Rob: "It was great. Over in two minutes. I've paid all my bills my whole life. Then my divorce."

Through bankruptcy, Rob sloughed off about $90,000 in credit card and bank loans. "If I had known it was this easy, I would've done it a long time ago."

Rob's ex-wife Helena has a carpenter boyfriend. Rob has a young girlfriend.

I've stayed with Rob in Vegas for the January show three times (two other times I stayed on my own).

I get up. "I'm going to the restroom," I say.

"What?" says Rob. "Change tapes?"

On the ride home, Rob regrets not being a better friend to journalist Cindi Loftus. She often emails him but he doesn't make much of a reply. "I can't spell," he says, "so how can I write? I try to say, 'How are you doing?' and the chick hears it as, 'Go f--- yourself.'"

I repeat his words into my tape recorder.

"Luke, I think you get a kick out of me," he says.

"Write this on your website. 'I had lunch today with Rob Spallone after five months of him not even talking to me. He told me to lay off the people in the industry [that] that douchebag HollywoodMafia.com writes about. Lay off. And Rob threatened to kill me today if I keep writing that ----. And he was never more serious."

Mike giggles.

Rob: "He put a gun to my head. I was scared. I thought today was my last day."
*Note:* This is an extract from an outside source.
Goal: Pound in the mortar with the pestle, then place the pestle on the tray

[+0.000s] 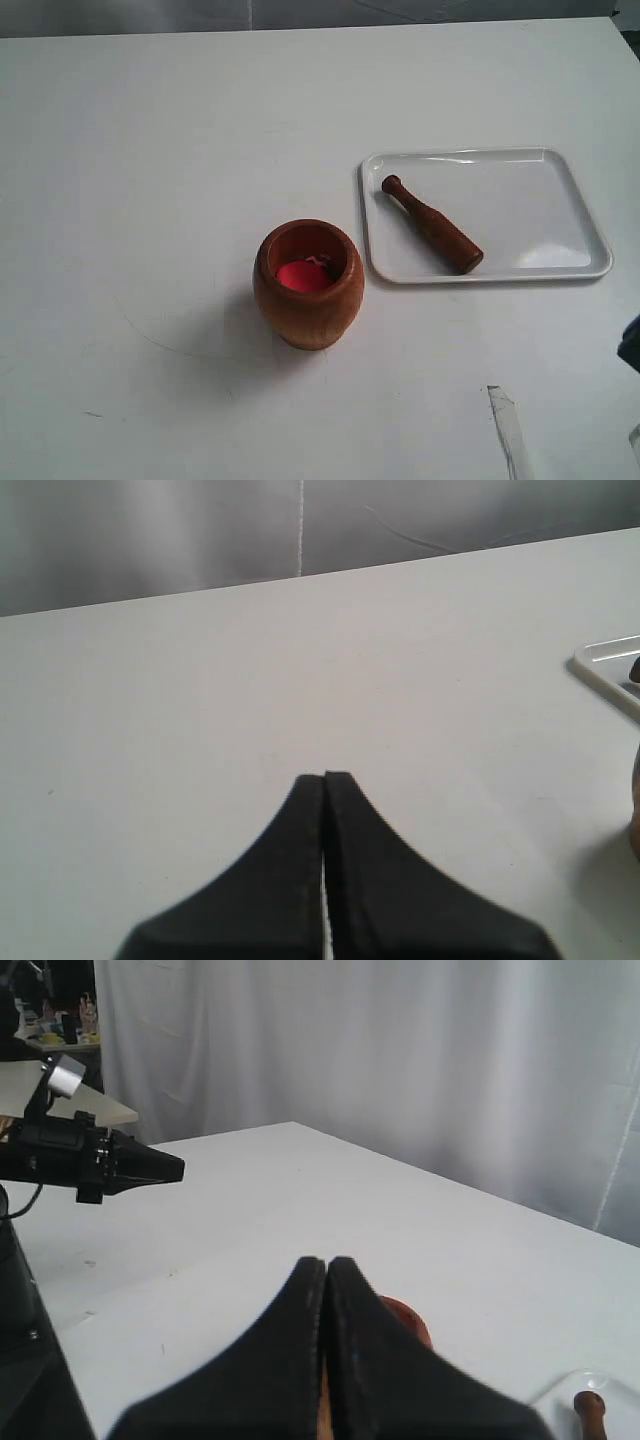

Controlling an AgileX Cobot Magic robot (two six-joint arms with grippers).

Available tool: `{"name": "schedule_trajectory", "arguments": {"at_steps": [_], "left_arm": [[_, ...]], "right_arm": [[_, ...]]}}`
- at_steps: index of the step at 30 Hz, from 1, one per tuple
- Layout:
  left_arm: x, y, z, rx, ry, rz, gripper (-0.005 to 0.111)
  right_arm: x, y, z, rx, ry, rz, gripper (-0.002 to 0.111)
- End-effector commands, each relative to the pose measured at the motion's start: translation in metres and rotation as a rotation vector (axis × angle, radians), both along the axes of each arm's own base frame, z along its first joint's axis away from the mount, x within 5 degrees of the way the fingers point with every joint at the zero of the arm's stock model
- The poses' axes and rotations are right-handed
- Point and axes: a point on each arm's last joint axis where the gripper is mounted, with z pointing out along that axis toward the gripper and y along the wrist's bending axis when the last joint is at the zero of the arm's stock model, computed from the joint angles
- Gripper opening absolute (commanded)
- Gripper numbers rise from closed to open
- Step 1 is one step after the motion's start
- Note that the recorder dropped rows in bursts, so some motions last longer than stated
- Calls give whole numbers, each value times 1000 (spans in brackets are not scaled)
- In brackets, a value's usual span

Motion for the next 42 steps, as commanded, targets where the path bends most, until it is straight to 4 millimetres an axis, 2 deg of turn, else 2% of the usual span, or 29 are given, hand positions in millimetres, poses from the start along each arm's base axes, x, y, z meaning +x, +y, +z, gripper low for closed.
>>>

Mike: "But at least I wasn't going to die hungry."

Rob: "Make it interesting."

Luke: "I will."

Rob: "It was my last meal, I thought. So I had a steak and a lobster tail."
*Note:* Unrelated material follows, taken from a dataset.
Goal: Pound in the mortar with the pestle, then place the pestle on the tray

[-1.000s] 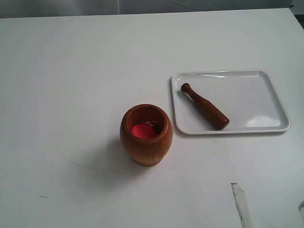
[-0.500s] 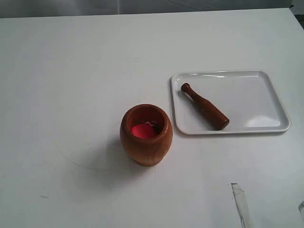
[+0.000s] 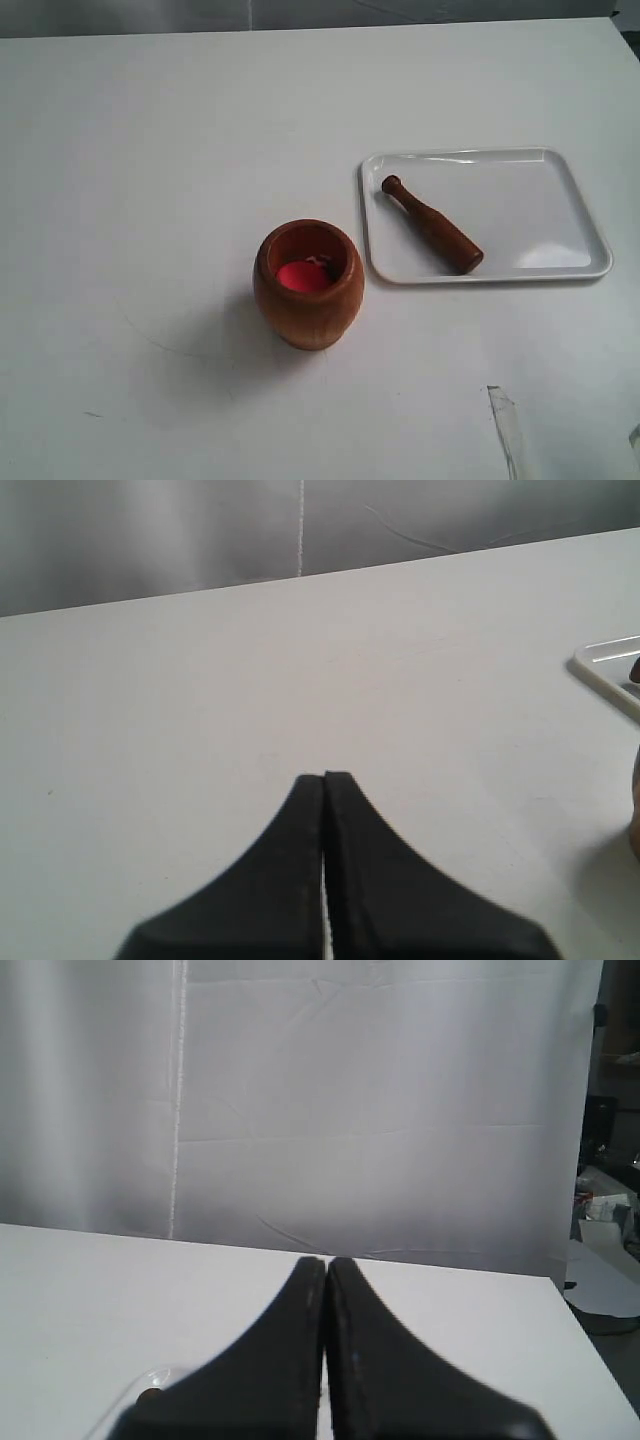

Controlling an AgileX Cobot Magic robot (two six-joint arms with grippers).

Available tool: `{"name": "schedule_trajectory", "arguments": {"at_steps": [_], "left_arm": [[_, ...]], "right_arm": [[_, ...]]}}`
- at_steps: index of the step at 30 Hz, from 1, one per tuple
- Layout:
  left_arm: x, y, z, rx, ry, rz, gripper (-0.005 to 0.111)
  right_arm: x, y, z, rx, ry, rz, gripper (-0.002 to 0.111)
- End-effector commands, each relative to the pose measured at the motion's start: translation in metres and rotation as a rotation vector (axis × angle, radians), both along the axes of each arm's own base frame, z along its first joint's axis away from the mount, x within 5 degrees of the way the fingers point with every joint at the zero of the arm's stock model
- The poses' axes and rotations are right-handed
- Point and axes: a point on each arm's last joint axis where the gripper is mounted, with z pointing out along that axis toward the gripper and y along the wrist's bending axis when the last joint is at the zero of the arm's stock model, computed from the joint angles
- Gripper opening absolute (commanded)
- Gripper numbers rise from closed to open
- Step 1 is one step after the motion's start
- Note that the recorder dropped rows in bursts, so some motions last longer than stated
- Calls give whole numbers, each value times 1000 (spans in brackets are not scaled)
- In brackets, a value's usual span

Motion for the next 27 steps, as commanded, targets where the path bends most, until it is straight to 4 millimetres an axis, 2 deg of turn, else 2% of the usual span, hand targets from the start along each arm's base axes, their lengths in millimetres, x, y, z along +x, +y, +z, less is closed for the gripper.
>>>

Luke: "What's the name of the movie you're shooting today?"

Rob: "Mature Women, Younger Girls."

Luke: "That's the name of the movie or the genre?"

We talk about today's porn girl T. Harding who looks like disgraced ice skater Trinity Harding.

Mike: "Tonya Harding? That skanky bitch."

Rob: "Hey, hey. Watch your language.

"This is my house, Luke. Don't put the address on the website."

We pull up in the driveway (12:45pm) and look at Ron Sullivan slumped in a chair on the pouch.

"Let's sit and watch him," says Rob. "He doesn't know we're here. He don't look like a mental patient? Poor guy. Look at him. Is he the best? He don't have a hair piece. At his age, in the porn business longer than anybody. He should be worth millions. He's thinking about chemo. He's going to go right now. Have you got a tape recorder? This is it. There it is. He's choking it up."

Ron leans over and examines a bicycle. "He's having flashbacks. He was around before the wheel. I love Ron."

Rob marches in the house. "We better get someone else to shoot the camera. Ron looks like he's about to keel over."

The young women are getting $600 for today's scenes. The old women $400.